How Are the Cloud Business Models Increasing Enterprise Efficiency During COVID-19?

Cloud computing is fast emerging as an innovative and consumer-driven advantage that is drawing exceptional attention from enterprises,How Are the Cloud Business Models Increasing Enterprise Efficiency During COVID-19? Articles tech innovators, and also the ‘connected’ public at large. The transition from information technology, to a more assertive focus on business development, moreover reinforces the predicament for cloud adoption. This is why enterprises, both big and small, need to apprehend the potential of the cloud and thoroughly exploit this impressive technological advance.

There are two types of cloud models:

Service models are classified based on the different services provided by the cloud, whereas deployment models are categorized based on how and by whom the cloud services are used.

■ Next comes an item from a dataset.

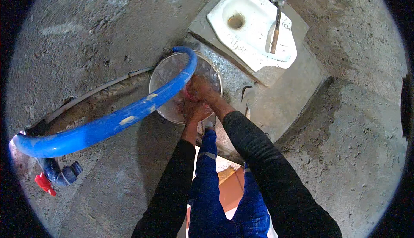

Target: Plastering and finishing the concrete area around a squat toilet using a trowel and water.

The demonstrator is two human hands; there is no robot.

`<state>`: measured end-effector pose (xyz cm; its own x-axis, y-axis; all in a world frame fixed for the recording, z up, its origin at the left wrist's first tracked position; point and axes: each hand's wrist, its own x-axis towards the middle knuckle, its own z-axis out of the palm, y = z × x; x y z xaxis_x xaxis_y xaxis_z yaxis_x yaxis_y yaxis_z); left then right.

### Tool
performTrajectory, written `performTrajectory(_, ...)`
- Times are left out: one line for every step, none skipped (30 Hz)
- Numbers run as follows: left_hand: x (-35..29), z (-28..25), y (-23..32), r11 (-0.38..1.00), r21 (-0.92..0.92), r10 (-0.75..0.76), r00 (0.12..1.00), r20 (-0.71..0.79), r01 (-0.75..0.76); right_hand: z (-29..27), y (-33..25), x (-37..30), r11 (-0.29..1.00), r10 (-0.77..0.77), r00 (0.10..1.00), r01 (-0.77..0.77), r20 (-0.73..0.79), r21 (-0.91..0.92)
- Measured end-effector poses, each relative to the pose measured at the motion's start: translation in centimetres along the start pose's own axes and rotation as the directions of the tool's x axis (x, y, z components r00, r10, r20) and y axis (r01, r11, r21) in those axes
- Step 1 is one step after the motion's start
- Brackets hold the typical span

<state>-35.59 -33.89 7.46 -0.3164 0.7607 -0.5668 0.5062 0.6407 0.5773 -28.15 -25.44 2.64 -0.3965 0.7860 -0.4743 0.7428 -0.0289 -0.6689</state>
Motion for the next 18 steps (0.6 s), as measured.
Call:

The Cloud Service Models are mainly classified into 3 types:

IaaS (Infrastructure as a Service)
PaaS (Platform as a Service)
SaaS (Software as a Service)

Deployment models include:

Public cloud
Private cloud
Community cloud
Hybrid cloud

The Cloud Computing IT benefits for enterprises and organizations include:

Reduction in expenses related to delivering IT services and, therefore diverting such resources to other prioritized activities such as integration of services
Management responsibilities are thoroughly reduced, hence, allowing key personnel in the enterprise to focus more on innovation and production
Expanded business coordination and scalability, thus, empowering enterprises to accurately meet the demands of changing environments

The Evolution Of Cloud Technology

In the early 1970s, IBM came up with an innovative operating system (OS) named VM. This allowed for the simultaneous operation of more than one OS. Guest operating systems can be operated on every VM, with memory and other infrastructure, therefore making it feasible to share these resources. This evolved as the concept of virtualization in computing which has become popular. In the 1990s, telecom operators implemented the virtualized private network connections, which were offered a very good quality of service with point-to-point (dedicated) services at a very lesser cost. This technology has helped telecom companies to offer shared services to many users with a single physical infrastructure. This virtualization, in turn, led to Grid computing, which allowed major issues to be addressed via parallel computing; utility computing facilitated computing resources to be offered as a metered service and SaaS allowed subscriptions.